Patterns for detecting data race with TLA+?

105 views
Skip to first unread message

Shuhao Wu

unread,
May 27, 2022, 5:13:46 PM5/27/22
to tlaplus
Hello all:

I'm currently working on some lock-less algorithms with TLA+
(specifically, with PlusCal). One of the things that needs to be checked
is that the algorithm is data-race-free, where no two processes (in
PlusCal terms) are reading and writing to the same variable at the same
time. Here's a sample spec with a data race on the Global2 variable:

variables Global1 = 0, Global2 = 0;

fair process A = "A"
variable local;
begin
A1:
local := Global1;
A2:
Global2 := 10;
end process;

fair process B = "B"
variable local;
begin
B1:
local := Global1;
B2:
local := Global2;
end process;

Checking if a data race occurred in TLC is technically as simple as
checking the invariant ~(pc["A"] = "A2" /\ pc["B"] = "B2"). However, I
suspect this doesn't scale very well to specifications with more
variables and states, as you need to manually enumerate every write (and
read) step for the all "global" variables.

Is there a known pattern somewhere to check for this class of problems?
My quick googling doesn't show anything. Am I approaching this problem
from an incorrect angle?

Thanks,

Shuhao

Hillel Wayne

unread,
May 27, 2022, 5:45:24 PM5/27/22
to tla...@googlegroups.com

Hi Shuhao,

Your spec doesn't necessarily mean the two variables are  reading and writing the same variable at the same time. Remember, each label represents an abstract amount of time: for all you know the two actions could be two years apart. It's a good proxy for bad behavior, but it's still an "indirect" property.

I find that "direct properties" scale better. What is the bad state that both processes writing at the same time would cause? If you check that as an invariant, race conditions will naturally appear in the error trace. You can then write indirect properties for the specific race conditions you see to make them trigger earlier in the model checking.

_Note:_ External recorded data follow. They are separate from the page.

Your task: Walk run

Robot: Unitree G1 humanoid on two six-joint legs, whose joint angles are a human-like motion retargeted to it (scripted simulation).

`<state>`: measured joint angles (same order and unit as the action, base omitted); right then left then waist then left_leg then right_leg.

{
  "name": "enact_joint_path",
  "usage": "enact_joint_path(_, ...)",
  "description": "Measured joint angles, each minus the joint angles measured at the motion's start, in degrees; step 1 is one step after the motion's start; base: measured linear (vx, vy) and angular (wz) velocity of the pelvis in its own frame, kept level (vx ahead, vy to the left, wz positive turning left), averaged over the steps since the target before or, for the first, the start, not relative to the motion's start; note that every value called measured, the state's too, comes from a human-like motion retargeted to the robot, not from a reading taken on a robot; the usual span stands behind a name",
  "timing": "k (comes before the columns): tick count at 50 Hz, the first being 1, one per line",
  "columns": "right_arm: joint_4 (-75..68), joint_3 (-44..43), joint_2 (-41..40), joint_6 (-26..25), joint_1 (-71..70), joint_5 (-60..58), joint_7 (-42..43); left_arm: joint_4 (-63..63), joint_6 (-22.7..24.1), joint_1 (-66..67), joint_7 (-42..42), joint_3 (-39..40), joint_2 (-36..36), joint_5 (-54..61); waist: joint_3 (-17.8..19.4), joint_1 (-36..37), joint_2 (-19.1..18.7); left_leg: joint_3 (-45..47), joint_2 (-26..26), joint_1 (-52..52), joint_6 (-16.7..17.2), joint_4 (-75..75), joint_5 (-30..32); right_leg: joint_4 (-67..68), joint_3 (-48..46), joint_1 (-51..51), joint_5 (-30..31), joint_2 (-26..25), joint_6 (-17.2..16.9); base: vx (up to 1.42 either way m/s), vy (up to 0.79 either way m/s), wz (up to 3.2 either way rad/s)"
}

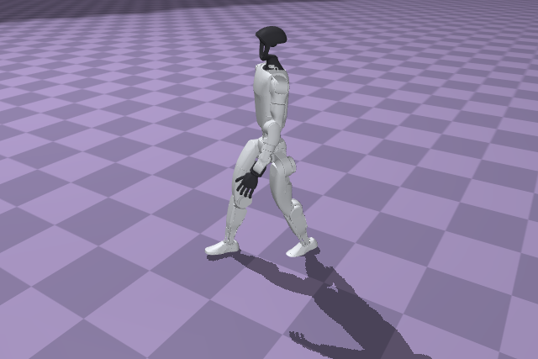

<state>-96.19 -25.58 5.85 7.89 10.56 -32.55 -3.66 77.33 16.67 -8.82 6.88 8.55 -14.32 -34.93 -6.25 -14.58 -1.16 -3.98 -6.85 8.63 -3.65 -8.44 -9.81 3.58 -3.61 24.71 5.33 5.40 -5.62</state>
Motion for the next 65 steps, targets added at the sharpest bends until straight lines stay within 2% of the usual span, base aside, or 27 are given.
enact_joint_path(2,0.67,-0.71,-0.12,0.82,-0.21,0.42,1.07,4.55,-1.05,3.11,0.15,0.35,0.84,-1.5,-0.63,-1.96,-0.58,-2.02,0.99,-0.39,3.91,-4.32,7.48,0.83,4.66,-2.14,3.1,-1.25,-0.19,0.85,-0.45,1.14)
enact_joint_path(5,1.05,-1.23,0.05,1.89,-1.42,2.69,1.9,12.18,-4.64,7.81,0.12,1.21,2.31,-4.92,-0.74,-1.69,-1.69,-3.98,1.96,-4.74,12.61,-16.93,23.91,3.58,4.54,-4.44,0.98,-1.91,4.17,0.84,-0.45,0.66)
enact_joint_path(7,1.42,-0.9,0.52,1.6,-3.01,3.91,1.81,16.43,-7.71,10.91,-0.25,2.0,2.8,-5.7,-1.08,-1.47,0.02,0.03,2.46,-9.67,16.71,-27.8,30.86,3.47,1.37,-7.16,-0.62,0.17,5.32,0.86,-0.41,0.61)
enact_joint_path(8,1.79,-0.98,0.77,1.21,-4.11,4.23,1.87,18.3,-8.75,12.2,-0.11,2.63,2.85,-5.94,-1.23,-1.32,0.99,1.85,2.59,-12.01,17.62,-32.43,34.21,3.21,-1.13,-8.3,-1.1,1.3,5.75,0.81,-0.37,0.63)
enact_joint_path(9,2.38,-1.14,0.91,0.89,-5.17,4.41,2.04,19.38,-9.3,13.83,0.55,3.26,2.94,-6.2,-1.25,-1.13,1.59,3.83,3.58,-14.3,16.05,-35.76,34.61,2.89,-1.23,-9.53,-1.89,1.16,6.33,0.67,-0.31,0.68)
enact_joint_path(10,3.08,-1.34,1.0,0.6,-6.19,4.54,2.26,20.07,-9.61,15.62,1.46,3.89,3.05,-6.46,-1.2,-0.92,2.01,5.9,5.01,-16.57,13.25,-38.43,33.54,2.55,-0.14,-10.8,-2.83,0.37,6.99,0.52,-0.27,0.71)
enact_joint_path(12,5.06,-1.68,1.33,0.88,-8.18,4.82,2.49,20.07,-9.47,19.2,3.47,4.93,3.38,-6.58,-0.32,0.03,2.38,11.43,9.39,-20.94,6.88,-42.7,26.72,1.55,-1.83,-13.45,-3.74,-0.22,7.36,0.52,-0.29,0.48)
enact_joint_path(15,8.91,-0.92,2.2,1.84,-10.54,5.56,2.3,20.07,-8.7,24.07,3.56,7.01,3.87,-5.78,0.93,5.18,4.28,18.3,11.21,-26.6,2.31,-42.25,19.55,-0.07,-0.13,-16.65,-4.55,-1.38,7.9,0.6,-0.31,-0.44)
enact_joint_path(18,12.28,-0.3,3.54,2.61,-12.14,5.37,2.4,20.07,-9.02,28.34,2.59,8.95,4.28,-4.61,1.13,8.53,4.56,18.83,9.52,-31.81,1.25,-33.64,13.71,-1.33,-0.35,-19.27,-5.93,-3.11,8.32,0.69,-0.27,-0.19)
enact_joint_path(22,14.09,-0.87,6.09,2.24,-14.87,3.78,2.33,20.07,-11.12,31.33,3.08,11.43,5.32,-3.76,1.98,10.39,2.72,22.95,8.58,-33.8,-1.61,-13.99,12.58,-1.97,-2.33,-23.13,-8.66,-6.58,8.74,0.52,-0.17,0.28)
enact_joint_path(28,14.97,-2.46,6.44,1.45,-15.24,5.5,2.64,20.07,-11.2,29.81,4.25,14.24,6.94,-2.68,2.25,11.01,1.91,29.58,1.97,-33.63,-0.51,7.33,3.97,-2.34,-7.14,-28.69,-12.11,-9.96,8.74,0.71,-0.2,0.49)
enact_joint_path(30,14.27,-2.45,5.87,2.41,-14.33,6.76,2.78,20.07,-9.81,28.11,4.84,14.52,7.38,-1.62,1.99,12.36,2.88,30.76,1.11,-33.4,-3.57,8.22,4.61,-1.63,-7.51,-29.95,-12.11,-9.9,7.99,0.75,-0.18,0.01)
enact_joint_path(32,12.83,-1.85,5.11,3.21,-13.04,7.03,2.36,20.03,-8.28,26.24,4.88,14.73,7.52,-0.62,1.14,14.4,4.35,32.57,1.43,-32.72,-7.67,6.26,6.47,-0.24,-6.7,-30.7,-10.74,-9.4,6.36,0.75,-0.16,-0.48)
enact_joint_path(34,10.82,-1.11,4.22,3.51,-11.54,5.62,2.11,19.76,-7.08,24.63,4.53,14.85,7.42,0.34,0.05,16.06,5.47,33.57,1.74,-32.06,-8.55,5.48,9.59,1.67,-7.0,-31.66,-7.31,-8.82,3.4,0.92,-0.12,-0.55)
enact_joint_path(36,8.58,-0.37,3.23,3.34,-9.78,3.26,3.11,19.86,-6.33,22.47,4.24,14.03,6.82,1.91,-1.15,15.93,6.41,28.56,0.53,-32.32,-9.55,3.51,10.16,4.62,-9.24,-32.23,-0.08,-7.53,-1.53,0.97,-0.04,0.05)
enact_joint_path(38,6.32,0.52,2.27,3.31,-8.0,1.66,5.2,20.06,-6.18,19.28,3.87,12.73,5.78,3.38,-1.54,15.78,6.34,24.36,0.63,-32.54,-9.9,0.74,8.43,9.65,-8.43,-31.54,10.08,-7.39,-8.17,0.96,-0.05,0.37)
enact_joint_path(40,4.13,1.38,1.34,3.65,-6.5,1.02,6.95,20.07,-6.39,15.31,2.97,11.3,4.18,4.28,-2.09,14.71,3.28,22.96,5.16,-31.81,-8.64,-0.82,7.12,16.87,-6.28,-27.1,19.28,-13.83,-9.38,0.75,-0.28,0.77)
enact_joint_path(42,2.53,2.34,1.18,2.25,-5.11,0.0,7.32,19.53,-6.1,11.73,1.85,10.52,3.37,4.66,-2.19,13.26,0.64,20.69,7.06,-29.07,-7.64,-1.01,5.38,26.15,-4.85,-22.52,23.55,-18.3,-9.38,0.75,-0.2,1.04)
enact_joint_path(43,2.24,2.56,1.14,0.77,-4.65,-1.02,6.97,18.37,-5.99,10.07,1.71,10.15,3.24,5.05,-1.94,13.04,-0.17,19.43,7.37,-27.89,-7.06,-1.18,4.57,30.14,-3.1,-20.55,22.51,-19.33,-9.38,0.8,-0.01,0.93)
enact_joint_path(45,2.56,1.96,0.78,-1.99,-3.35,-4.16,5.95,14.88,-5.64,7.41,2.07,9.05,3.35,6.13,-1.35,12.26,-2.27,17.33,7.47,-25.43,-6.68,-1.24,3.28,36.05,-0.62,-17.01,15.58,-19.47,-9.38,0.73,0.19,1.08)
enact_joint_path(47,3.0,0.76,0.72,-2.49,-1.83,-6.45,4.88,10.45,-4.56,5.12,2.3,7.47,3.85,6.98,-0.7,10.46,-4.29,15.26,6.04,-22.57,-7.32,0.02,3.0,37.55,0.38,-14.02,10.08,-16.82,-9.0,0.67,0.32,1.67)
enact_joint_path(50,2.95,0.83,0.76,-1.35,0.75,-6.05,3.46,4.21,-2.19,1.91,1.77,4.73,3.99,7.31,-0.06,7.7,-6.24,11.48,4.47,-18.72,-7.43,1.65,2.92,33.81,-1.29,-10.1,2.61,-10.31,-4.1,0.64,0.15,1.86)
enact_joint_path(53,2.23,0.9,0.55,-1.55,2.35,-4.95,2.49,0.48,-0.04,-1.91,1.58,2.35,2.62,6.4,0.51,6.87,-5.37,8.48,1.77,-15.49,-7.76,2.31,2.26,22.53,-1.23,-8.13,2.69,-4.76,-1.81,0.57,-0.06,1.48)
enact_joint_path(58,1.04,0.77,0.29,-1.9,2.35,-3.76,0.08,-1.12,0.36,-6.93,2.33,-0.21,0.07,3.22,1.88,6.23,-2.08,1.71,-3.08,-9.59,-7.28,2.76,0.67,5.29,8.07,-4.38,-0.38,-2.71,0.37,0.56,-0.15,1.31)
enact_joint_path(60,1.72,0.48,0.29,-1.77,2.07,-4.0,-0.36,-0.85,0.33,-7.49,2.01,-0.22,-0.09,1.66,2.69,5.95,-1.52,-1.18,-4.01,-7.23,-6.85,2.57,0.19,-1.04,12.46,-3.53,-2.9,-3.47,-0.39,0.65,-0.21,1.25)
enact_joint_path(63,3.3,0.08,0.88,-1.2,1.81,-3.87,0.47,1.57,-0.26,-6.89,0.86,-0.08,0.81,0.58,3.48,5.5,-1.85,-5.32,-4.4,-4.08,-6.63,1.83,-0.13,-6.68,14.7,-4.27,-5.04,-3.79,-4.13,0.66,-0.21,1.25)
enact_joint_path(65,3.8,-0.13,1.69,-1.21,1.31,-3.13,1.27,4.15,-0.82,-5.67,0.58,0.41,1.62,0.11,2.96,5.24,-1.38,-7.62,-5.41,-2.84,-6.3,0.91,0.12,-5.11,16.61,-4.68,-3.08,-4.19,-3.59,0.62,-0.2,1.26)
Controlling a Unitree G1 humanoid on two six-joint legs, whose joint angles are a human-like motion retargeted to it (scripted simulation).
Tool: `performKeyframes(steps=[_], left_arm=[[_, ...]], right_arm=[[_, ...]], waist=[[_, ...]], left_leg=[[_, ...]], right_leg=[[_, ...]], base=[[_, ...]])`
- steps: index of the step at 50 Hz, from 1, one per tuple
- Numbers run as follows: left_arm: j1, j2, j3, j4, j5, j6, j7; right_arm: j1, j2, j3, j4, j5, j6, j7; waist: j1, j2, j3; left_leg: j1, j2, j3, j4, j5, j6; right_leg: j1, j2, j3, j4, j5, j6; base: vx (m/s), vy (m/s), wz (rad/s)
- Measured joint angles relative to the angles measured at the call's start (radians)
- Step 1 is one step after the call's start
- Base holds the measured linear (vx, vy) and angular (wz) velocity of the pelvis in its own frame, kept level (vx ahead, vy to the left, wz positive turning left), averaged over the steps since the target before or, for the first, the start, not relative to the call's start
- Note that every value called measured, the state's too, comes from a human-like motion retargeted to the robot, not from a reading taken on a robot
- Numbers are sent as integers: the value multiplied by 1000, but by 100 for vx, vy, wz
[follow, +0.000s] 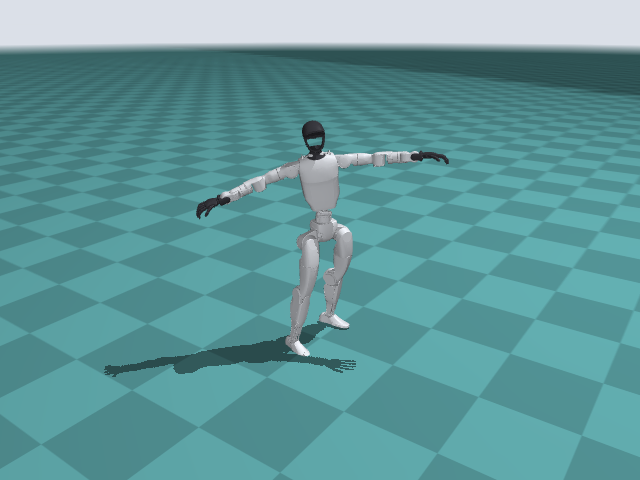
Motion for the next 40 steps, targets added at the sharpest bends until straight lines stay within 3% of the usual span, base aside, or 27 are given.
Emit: performKeyframes(steps=[9,18,20,22,23,25,40], left_arm=[[-70,68,-49,29,25,-6,-2],[-143,90,-120,43,84,-32,-20],[-185,92,-133,48,144,-47,-40],[-197,83,-163,36,117,-43,-32],[-219,81,-171,36,145,-50,-41],[-234,70,-202,21,117,-45,-34],[-411,63,-357,25,74,-27,-42]], right_arm=[[396,133,-347,13,79,33,-41],[541,218,-460,0,100,39,-19],[530,225,-489,6,101,30,25],[521,222,-462,-12,118,35,6],[508,224,-470,-9,119,31,27],[492,221,-435,-26,133,36,8],[370,229,-307,-37,174,36,-3]], waist=[[-229,40,16],[-361,65,28],[-387,36,37],[-381,60,36],[-388,44,38],[-376,67,35],[-246,56,-7]], left_leg=[[37,7,241,31,-7,0],[72,20,422,49,5,2],[72,49,434,171,-33,59],[88,43,471,102,-10,12],[88,55,471,161,-26,48],[101,46,499,87,-2,1],[68,41,392,44,14,0]], right_leg=[[-78,73,235,-17,52,0],[-109,150,401,-54,113,0],[-77,138,417,-61,95,0],[-89,171,446,-82,132,0],[-71,159,449,-87,120,0],[-82,187,466,-105,153,0],[-83,151,360,-95,115,0]], base=[[0,-3,-144],[-1,-7,-110],[2,-6,-68],[1,-9,-75],[2,-7,-53],[1,-9,-51],[1,1,36]])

(One useful tool for this is Action Properties, which let you assert properties on how variables change in a step.)

H

Shuhao Wu

unread,
May 30, 2022, 12:59:08 PM5/30/22
to tla...@googlegroups.com
Thanks Hillel for the suggestion. Your blog post is also very
enlightening, especially on the forbidden state transition checks that I
also struggled with[1].

For my problem though, the race conditions that occur in real-life seem
difficult to model with TLA directly. For example, if I read/write to a
large (multi-word) variable in something like C/C++ without explicit
synchronization, it can result in a torn-read. Without synchronization,
the compiler may even re-order and/or optimize the statements in
unpredictable (undefined) manners. Since in TLA+, the variable values
are usually abstract values, it seems difficult to me to model the
actual "bad" event.

I suppose what I could do is to create an auxiliary variable that
increments and then decrements with each read and write operation, which
may require splitting the read/write operations into multiple steps for
the aux variable. Then I can use an invariant to assert that the aux
variable never increases above 1 to ensure synchronization is properly
implement. Not 100% sure if this is the simplest approach as I have yet
to test it, but it might be an acceptable work around for this purpose.

Thanks again,
Shuhao

[1] I've worked on an unfinished post detailing my journey on
discovering how to write temporaral properties that specifying
conditions like A leads to B and remains at B, or A leads to B at least
once. Once I get it done, I may ask for more feedback here.

On 2022-05-27 17:45, Hillel Wayne wrote:
> Hi Shuhao,
>
> Your spec doesn't /necessarily/ mean the two variables are reading and
> writing the same variable at the same time. Remember, each label
> represents an /abstract/ amount of time: for all you know the two
> actions could be two years apart. It's a good proxy for bad behavior,
> but it's still an "indirect" property.
>
> I find that "direct properties" scale better. What is the bad state that
> both processes writing at the same time would /cause/? If you check
> /that/ as an invariant, race conditions will naturally appear in the
> error trace. You can then write indirect properties for the specific
> race conditions you see to make them trigger earlier in the model checking.
>
> (One useful tool for this is Action Properties
> <https://www.hillelwayne.com/post/action-properties/>, which let you
> --
> You received this message because you are subscribed to the Google
> Groups "tlaplus" group.
> To unsubscribe from this group and stop receiving emails from it, send
> an email to tlaplus+u...@googlegroups.com
> <mailto:tlaplus+u...@googlegroups.com>.
> To view this discussion on the web visit
> https://groups.google.com/d/msgid/tlaplus/6c3f1b9d-7000-1c53-0087-f6882d8afdc9%40gmail.com
> <https://groups.google.com/d/msgid/tlaplus/6c3f1b9d-7000-1c53-0087-f6882d8afdc9%40gmail.com?utm_medium=email&utm_source=footer>.

Calvin Loncaric

unread,
May 30, 2022, 4:46:25 PM5/30/22
to tla...@googlegroups.com
> What is the bad state that both processes writing at the same time would cause?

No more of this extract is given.